If you look back at her journey, you can’t help but be struck by the implacable coherence behind it. From the days of her ink drawings and paintings. Thirsty for transparency, greedy for lightness, even when painting, she did so by subtraction.

Removing, eliminating, liberating, tearing away the excess in search of the essence. And then there is that emblematic work, that Autoritratto [Self-portrait] dated 2001, which encompasses all of today’s Annalù, even without the transparencies, droplets, petals and dripping. The self-portrait is a human figure balanced on a tightrope. You can tell it’s a man at first glance, although the form is little more than a vertical structure, an arrow. He stands only by some miracle of balance, but he manages. And his entire being is made up of paper envelopes. Yes, envelopes. Those things we used to use, years and years ago, to send letters. Love letters, greetings and stories, about friendship, about life. A man made up of light messages, in a precarious position, yet stubbornly attached to his unstable equilibrium, proud and happy, it is plain to see.
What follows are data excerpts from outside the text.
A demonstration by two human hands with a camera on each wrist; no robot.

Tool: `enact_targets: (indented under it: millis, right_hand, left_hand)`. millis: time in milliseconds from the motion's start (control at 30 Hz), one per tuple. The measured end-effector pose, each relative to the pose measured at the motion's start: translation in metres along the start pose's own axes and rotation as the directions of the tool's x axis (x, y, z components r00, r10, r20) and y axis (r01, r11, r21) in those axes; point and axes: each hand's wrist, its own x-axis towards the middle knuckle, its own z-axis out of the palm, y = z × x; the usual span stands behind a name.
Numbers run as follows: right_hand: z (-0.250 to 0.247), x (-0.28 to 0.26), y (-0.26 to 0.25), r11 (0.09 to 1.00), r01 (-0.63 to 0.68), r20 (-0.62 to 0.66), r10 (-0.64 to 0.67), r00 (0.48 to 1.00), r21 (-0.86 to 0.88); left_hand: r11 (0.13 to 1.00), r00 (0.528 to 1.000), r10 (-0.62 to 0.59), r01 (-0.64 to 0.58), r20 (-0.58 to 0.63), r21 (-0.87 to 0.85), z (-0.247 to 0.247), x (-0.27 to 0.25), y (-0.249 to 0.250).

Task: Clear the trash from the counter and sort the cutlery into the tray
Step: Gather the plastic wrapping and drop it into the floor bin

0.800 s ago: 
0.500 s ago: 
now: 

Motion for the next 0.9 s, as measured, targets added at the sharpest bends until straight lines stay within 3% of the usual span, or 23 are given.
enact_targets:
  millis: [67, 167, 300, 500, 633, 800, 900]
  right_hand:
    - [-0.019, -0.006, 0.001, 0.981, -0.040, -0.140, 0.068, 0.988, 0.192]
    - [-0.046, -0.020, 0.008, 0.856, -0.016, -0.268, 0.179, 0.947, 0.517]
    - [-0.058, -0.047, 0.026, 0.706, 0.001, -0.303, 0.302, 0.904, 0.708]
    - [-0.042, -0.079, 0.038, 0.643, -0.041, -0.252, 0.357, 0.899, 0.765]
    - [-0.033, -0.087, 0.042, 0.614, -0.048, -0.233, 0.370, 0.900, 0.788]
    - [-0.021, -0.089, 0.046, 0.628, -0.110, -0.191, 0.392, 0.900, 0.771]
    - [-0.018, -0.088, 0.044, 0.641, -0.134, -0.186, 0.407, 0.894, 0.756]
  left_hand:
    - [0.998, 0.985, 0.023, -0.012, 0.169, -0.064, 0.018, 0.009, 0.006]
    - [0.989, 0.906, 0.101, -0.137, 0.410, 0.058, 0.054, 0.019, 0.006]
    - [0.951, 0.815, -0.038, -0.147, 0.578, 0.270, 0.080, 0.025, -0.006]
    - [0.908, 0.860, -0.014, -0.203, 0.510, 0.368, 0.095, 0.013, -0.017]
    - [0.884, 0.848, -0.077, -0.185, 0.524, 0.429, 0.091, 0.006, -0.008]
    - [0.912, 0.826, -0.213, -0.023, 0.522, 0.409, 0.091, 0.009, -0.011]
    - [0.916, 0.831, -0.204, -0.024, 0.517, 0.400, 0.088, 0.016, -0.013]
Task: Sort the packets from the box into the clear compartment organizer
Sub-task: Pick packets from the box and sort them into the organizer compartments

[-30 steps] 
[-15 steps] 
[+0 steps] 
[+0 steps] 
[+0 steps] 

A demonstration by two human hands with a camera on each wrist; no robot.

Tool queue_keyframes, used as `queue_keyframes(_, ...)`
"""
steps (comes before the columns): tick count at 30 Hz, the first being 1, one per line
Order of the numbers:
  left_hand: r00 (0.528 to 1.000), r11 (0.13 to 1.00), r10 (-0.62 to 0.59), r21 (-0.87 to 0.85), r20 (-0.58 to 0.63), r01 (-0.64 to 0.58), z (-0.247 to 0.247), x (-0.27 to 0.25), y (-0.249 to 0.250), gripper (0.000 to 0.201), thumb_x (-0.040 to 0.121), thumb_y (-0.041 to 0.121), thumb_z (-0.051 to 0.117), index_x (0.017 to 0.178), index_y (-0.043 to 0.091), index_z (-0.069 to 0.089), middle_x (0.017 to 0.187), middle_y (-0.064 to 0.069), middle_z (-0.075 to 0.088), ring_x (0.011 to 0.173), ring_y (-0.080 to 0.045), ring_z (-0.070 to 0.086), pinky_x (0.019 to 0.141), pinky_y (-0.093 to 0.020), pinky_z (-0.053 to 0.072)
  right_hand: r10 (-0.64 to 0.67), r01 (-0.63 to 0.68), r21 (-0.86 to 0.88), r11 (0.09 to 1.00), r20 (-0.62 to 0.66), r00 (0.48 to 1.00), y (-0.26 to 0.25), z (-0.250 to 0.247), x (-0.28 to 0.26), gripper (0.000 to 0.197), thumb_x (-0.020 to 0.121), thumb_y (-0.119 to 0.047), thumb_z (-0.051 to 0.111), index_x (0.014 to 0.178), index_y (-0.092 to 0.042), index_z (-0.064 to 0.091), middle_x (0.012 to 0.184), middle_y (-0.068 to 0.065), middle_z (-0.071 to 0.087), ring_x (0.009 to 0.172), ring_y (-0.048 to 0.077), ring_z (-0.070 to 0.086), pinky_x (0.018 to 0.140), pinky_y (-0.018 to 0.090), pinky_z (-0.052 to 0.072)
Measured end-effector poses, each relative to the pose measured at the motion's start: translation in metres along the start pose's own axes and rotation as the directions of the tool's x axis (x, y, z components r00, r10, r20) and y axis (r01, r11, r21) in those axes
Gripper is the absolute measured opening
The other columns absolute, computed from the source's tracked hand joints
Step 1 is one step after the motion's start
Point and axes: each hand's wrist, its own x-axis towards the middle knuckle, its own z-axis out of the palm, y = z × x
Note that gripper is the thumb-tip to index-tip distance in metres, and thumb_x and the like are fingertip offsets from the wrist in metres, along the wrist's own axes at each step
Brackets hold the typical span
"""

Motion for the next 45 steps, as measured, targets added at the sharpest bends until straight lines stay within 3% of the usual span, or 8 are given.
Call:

Then came the more complex installations, already scented with the fragrance of what the future would bring. Biancaneve [Snow White] (2003) is a real tree, stripped of its foliage and hung with leaves trapped inside fibreglass. Nature and artifice bounce off one another. And then came the ligneous matter, the driftwood of the river by which she spends hours (in the stilt-house that used to belong to her grandmother), full of life and memories, that will keep on returning, collected lovingly and trapped inside fibreglass while still wet, to preserve that throbbing of life forever. Feathers and butterflies began to appear then, like a recurrent motif. Swarms of butterflies flutter from feet made of bitumen and ceramic (or cement and resin), returning a few years later in a transparent version, in works emblematic of her evolution. Like Un salto nel blu [A leap into the blue], where the foot, sinking into a puddle of water, becomes part of it, pervaded by that elusive, liquid consistency. Meduse, Isole [Islands], Codex and Mandala, the archaic mathematical games at the basis of the shells in works like Liquida or Panopticon, are the natural continuation of a story by allusions which become more and more precious and ineffable. Then comes Libri [Books], possibly Annalù’s most subtly conceptual series. Here we reach a perfect yonder, where thought, after becoming words and pages, springs up from them in the form of pure emotion. Hence the page becomes liquid, disruptive strength, a rising wave that wraps around and overwhelms everything. The immortality of the moment becomes emblematic in a work like Selene, where the cover seems no longer to have the strength to restrain the power released by the idea that bursts in liquid form all around. Or in a work like Sestante, where resin becomes a container for soft scrolls from which butterflies – again – in warm shades of amber escape. 

If sometimes an abstract temptation seems to prevail, as in Codex or Mandala, close-up vision never fails to offer us the surprise of petals, of swarms and of transparent wings. And when we look even closer at these wings, when we concentrate on the detail, we can see the light ramifications of the veins that run through them, the warm throbbing of life. Like that which runs, in the form of lymph, along the secret paths of the petals and leaves.

And so we discover, once again, that the gentle Annalù, the light, floral Annalù, has prepared another spell. Lightness is, in actual fact, the breath of warm, living bodies. We aren’t talking of spellbound flowers, but of flesh and blood. In this new show, more than ever before. The large Peonie, the majestic Orchidee [Orchids] have vibrant, whispering petals, traversed by a swarming underground world, the full essence of which we will never be able to grasp, while being certain to smell the perfume; they emanate a sensual attraction, seducing us to capture us in a warm embrace. While in the dark places of Isole, under mysterious branches made up of volatile matter, among the rugged hiding places in the bark, unfathomable microcosms nestle, where tiny life forms are born, developing, loving, dying and then finally decomposing, becoming another life. In the eternal instant. Forever.